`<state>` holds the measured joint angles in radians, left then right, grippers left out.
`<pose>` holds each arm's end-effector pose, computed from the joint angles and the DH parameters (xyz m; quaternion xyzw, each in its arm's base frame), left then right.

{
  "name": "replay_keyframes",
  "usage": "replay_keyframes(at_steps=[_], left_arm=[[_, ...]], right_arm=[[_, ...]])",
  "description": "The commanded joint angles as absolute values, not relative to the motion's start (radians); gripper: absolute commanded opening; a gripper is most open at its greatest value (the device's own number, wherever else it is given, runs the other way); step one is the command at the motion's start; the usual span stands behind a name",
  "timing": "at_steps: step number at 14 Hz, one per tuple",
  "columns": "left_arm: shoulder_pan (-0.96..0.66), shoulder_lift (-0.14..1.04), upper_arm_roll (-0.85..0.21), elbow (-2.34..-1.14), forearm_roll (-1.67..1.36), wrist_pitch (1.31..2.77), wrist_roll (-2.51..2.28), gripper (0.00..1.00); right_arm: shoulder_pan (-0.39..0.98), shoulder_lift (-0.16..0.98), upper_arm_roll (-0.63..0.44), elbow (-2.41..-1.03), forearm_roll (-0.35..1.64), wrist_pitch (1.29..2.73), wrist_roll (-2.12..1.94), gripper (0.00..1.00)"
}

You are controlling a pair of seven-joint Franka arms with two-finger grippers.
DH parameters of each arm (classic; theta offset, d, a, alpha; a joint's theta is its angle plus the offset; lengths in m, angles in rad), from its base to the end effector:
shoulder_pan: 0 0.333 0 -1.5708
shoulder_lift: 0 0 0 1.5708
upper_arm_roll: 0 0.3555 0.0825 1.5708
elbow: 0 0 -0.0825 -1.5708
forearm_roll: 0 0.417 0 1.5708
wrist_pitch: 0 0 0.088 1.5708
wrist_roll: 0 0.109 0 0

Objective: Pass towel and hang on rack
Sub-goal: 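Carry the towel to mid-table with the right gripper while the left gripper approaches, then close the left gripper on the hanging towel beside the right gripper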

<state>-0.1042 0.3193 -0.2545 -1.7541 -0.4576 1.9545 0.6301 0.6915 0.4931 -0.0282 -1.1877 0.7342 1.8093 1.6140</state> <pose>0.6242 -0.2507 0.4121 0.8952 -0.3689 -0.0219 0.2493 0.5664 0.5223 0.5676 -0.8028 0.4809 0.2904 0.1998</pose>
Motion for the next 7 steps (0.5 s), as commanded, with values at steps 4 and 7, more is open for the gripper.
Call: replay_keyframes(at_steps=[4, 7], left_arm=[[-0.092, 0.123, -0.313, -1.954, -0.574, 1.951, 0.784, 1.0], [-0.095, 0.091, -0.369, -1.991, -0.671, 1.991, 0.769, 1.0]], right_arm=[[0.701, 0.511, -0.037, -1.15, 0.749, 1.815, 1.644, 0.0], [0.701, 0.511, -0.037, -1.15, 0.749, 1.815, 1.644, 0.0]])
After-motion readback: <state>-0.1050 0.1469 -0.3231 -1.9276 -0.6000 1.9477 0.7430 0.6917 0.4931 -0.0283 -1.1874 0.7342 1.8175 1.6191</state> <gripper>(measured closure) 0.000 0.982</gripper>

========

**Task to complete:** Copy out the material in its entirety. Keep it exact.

**Solution:**
`<state>` holds the measured joint angles in radians, left then right, grippers left out.
`<pose>` holds each arm's end-effector pose, computed from the joint angles and the DH parameters (xyz m; quaternion xyzw, each in its arm's base frame), left then right.

{
  "name": "replay_keyframes",
  "usage": "replay_keyframes(at_steps=[_], left_arm=[[_, ...]], right_arm=[[_, ...]])",
  "description": "The commanded joint angles as absolute values, not relative to the motion's start (radians); gripper: absolute commanded opening; a gripper is most open at its greatest value (the device's own number, wherever else it is given, runs the other way); step one is the command at the motion's start; the usual span stands behind a name",
  "timing": "at_steps: step number at 14 Hz, one per tuple",
  "columns": "left_arm: shoulder_pan (-0.96..0.66), shoulder_lift (-0.14..1.04), upper_arm_roll (-0.85..0.21), elbow (-2.34..-1.14), forearm_roll (-1.67..1.36), wrist_pitch (1.31..2.77), wrist_roll (-2.51..2.28), gripper (0.00..1.00); right_arm: shoulder_pan (-0.39..0.98), shoulder_lift (-0.16..0.98), upper_arm_roll (-0.63..0.44), elbow (-2.41..-1.03), forearm_roll (-0.35..1.64), wrist_pitch (1.29..2.73), wrist_roll (-2.12..1.94), gripper (0.00..1.00)"
}

You are controlling a pair of seven-joint Franka arms with two-finger grippers.
DH parameters of each arm (classic; theta offset, d, a, alpha; a joint's theta is its angle plus the offset; lengths in m, angles in rad), from its base to the end effector:
shoulder_pan: 0 0.333 0 -1.5708
shoulder_lift: 0 0 0 1.5708
upper_arm_roll: 0 0.3555 0.0825 1.5708
elbow: 0 0 -0.0825 -1.5708
forearm_roll: 0 0.417 0 1.5708
wrist_pitch: 0 0 0.088 1.5708
wrist_roll: 0 0.109 0 0

Objective: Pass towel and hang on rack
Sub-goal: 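Carry the towel to mid-table with the right gripper while the left gripper approaches, then close the left gripper on the hanging towel beside the right gripper
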
<state>-0.1042 0.3193 -0.2545 -1.7541 -0.4576 1.9545 0.6301 0.6915 0.4931 -0.0282 -1.1877 0.7342 1.8093 1.6140</state> <pose>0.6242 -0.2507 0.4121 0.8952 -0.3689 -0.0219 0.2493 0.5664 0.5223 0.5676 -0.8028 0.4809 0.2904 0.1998</pose>
Motion for the next 7 steps (0.5 s), as commanded, with values at steps 4 and 7, more is open for the gripper.
Call: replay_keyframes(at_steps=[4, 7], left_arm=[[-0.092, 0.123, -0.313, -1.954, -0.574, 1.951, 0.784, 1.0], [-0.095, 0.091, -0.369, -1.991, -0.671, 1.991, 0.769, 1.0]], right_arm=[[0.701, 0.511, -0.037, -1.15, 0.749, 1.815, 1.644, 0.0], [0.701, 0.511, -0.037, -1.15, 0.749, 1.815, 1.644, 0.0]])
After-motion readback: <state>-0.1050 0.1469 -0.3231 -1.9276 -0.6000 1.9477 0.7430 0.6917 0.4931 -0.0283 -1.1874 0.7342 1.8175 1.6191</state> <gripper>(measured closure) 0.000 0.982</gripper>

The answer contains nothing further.